#### WHAT NEEDS TO BE DONE
Return the data below exactly, but only from the line containing "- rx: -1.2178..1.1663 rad" through the line containing "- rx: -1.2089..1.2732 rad", with both of those lines included.

#### DATA PROVIDED
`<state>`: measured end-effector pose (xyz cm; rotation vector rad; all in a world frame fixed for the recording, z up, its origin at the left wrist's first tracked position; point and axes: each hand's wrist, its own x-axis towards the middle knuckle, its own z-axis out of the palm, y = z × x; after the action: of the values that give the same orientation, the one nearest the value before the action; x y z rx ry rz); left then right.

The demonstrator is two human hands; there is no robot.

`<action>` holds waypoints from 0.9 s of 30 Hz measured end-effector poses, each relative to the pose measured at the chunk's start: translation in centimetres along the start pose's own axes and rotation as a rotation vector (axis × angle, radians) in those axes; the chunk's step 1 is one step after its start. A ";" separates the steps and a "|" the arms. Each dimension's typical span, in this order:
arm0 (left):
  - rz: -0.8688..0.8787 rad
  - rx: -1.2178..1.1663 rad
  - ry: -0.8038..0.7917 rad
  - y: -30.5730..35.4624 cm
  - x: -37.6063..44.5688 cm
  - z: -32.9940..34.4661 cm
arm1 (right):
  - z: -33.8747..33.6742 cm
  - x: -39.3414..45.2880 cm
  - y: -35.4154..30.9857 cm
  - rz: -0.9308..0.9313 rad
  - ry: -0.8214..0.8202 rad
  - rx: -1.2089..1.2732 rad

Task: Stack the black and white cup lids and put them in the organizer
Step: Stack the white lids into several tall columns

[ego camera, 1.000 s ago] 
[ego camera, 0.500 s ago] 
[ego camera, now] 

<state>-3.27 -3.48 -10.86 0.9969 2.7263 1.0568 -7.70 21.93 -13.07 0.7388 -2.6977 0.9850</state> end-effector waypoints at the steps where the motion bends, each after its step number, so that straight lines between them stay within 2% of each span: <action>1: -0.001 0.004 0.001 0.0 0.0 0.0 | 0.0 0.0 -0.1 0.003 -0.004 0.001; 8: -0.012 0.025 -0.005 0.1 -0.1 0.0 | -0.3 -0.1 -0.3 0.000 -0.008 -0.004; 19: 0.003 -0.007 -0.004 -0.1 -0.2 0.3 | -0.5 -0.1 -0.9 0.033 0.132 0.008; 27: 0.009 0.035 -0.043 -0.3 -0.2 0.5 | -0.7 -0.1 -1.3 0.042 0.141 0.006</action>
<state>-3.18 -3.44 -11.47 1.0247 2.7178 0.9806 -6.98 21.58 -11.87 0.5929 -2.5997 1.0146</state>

#### RESPONSE
  - rx: -1.2178..1.1663 rad
  - ry: -0.8038..0.7917 rad
  - y: -30.5730..35.4624 cm
  - x: -37.6063..44.5688 cm
  - z: -32.9940..34.4661 cm
arm1 (right):
  - z: -33.8747..33.6742 cm
  - x: -39.3414..45.2880 cm
  - y: -35.4154..30.9857 cm
  - rz: -0.9308..0.9313 rad
  - ry: -0.8214..0.8202 rad
  - rx: -1.2089..1.2732 rad

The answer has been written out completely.